PROBLEM STATEMENT: Starting at the line that contains "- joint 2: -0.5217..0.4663" in the listing below, write out every line word for word until you have written the line that contains "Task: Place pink".

▬▬▬

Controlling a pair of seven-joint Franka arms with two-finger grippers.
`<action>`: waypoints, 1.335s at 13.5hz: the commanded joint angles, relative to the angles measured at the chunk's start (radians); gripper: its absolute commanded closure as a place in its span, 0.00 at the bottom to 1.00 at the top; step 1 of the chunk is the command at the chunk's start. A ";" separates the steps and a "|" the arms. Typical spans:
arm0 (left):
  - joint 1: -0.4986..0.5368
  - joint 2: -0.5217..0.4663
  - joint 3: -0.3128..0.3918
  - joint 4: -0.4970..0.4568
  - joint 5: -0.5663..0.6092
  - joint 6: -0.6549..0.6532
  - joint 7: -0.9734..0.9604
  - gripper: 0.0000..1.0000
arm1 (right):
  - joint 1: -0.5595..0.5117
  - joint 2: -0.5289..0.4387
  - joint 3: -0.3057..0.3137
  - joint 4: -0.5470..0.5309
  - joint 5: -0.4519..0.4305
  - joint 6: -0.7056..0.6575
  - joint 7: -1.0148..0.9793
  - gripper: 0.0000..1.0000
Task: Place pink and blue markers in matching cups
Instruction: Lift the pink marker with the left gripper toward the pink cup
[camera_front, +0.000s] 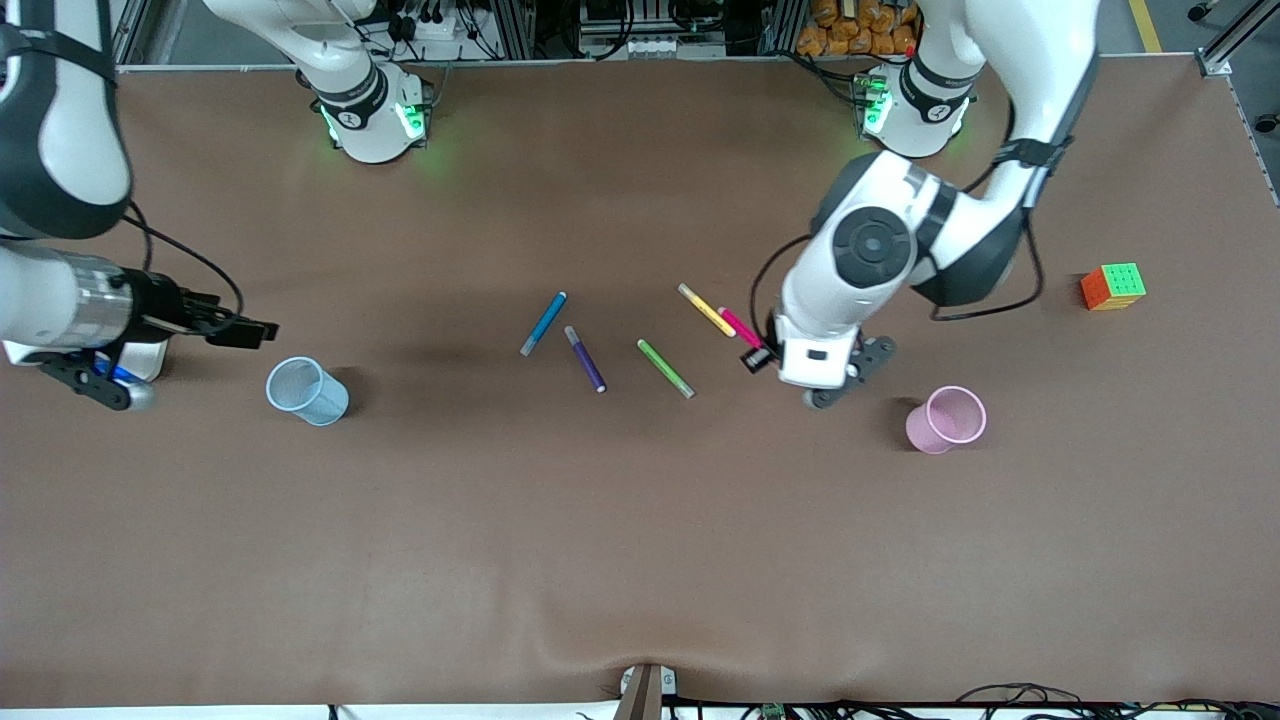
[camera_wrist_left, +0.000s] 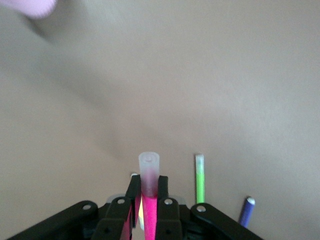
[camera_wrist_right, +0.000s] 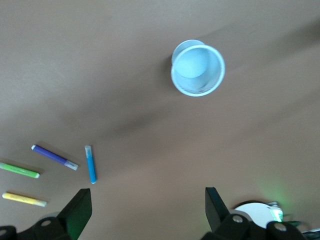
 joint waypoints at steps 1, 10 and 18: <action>0.041 -0.057 -0.002 0.008 0.033 -0.060 0.112 1.00 | 0.083 -0.046 -0.004 -0.125 0.012 0.113 0.107 0.00; 0.215 -0.140 -0.002 0.015 0.219 -0.156 0.519 1.00 | 0.198 -0.063 -0.004 -0.298 0.012 0.337 0.242 0.00; 0.245 -0.105 0.000 0.032 0.519 -0.123 0.509 1.00 | 0.285 -0.025 -0.002 -0.396 0.015 0.547 0.416 0.00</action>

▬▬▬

YOUR SOLUTION:
  - joint 2: -0.5217..0.4663
  - joint 3: -0.3128..0.3918
  - joint 4: -0.4970..0.4568
  - joint 5: -0.5663..0.6092
  - joint 6: -0.6549..0.6532
  - joint 7: -0.9734..0.9604
  - gripper: 0.0000..1.0000
arm1 (right):
  - joint 1: -0.5595..0.5117
  - joint 2: -0.5289..0.4387
  - joint 3: -0.3057..0.3137
  - joint 4: -0.5470..0.5309
  - joint 5: -0.4519..0.4305
  - joint 6: -0.7056..0.6575
  - joint 7: -1.0148..0.9793
  - gripper: 0.0000..1.0000
Task: Place pink and blue markers in matching cups

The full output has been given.